We try very hard to do a few special things with each kid when we have just one of them, so last night we took Monkey out for dinner to his favorite restaurant. What he likes best about it is that the nachos are not so much tortilla chips covered in cheese as they are a plate of cheese with a tortilla garnish.
What Otto and I like best about it is that the margaritas are very cheap. So.
Somehow we got sucked into one of those circuitous conversations where Literal Boy’s brain has a small short-circuit; I had said something about pants that accentuated my hips (no, I don’t know why were taking about this), and Monkey said he wasn’t sure what accentuated meant, so Otto—ever the teacher—asked him what word he could find in “accentuate,” so Monkey thought about it and proudly exclaimed “ACCENT!”

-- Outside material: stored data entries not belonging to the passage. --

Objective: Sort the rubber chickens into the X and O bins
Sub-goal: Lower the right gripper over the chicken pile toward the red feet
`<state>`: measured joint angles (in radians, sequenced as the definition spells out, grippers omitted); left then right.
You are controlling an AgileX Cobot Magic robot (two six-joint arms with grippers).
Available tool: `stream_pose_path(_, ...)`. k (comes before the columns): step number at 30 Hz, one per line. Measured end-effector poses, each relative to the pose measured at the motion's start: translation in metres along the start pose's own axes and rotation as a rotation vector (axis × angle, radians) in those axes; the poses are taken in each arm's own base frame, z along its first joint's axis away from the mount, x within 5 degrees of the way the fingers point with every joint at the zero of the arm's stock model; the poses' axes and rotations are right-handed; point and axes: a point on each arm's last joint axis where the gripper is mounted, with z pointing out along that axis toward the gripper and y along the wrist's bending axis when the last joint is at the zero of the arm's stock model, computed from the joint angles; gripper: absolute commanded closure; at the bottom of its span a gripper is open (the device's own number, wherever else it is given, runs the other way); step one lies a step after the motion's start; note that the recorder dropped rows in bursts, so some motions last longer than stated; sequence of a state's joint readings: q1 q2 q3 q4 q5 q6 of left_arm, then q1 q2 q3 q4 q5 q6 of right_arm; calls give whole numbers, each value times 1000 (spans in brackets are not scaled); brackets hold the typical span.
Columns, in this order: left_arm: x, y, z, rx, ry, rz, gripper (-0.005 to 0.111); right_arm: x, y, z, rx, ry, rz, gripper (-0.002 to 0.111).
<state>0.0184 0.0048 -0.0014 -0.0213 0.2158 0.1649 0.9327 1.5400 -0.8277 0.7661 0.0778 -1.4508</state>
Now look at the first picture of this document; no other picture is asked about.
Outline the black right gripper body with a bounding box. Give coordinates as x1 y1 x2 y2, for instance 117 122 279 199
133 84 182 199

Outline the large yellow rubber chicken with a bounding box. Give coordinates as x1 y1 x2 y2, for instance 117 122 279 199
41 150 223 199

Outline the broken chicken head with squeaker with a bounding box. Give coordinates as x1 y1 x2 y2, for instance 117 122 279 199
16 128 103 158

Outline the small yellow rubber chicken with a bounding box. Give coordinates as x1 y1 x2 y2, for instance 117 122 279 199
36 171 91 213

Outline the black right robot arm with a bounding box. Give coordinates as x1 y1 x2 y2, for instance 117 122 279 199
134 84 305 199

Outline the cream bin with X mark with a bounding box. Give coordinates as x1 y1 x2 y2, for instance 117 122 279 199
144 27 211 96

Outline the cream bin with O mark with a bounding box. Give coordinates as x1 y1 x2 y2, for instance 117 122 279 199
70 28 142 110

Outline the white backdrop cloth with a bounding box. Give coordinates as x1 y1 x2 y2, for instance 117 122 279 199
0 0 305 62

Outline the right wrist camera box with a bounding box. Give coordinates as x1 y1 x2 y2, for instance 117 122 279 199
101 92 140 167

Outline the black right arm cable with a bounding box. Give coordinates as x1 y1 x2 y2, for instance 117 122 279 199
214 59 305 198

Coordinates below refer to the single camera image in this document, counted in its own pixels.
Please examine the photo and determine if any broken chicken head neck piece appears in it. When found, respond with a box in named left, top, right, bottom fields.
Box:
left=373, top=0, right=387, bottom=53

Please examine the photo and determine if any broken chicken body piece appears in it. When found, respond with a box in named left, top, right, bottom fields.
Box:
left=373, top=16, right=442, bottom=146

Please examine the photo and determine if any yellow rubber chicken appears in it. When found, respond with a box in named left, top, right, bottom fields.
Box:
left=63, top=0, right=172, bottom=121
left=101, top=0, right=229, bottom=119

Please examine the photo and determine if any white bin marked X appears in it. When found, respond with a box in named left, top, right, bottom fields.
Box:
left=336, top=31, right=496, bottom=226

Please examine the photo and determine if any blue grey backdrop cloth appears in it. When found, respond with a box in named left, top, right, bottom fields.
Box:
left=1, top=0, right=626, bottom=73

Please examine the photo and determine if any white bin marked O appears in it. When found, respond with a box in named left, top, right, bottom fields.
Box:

“That’s right,” said Otto. “So from that, can you figure it out?”
“Your pants talk funny?” he asked me, thoroughly confused.
Then we had to talk about different kinds of accents. There’s the accent people have when speaking, there’s accent marks in writing, there’s accents in decorating, etc. I thought Monkey’s head was going to explode. (Homophones: Enemy of Aspies everywhere.)
Of course, as Monkey is wont to do, once he realized that his exasperation was amusing to me, he started completely hamming it up. So I started laughing even harder. And before I knew it, I had the hiccups.
“Now look what you’ve done!” I said to him, in mock exasperation. “Now I’ve—hic—got the hiccups!”
Monkey laughed and fairly shouted, “WELL THAT’S WHAT HAPPENS WHEN YOU DRINK TOO MUCH!”
Now, I have to tell you. It was a Tuesday night, and we’d gone out fairly early, so the restaurant wasn’t particularly crowded. From where we were sitting, I could only see people at two other tables. Nevertheless, time screeched into slow motion as alllll those other patrons swiveled their heads in our direction to behold me—margarita in hand—laughing and hiccuping. Uncontrollably. While Otto shushed and gaped at Monkey.
“I AM NOT—hic—HICCUPING BECAUSE I’VE HAD TOO MUCH TO DRINK!” I protested, probably a little too loud, because that seemed only slightly less awkward that standing on the table and announcing “I’ve only had half a glass and I’m not convinced these even have alcohol in them! HONEST!” But I couldn’t stop laughing, which may have made my assertion appear less sober than it actually was.
Everyone was still looking. Monkey was looking at us. Realization of what he’d just said (and the implication therein) slowly dawned. And lo, the fruit of my loins didst begin to backpedal, and it was highly entertaining.
“I mean you’ve had too much WATER!” he continued, frantic. “You drink a lot of water, Mama! That can make you hiccup! I read it in a book!!”
At that point both Otto and I completely lost it, onlookers be damned.
It’s true, we bring our own entertainment when we go out. I don’t know why we even bother with the margaritas.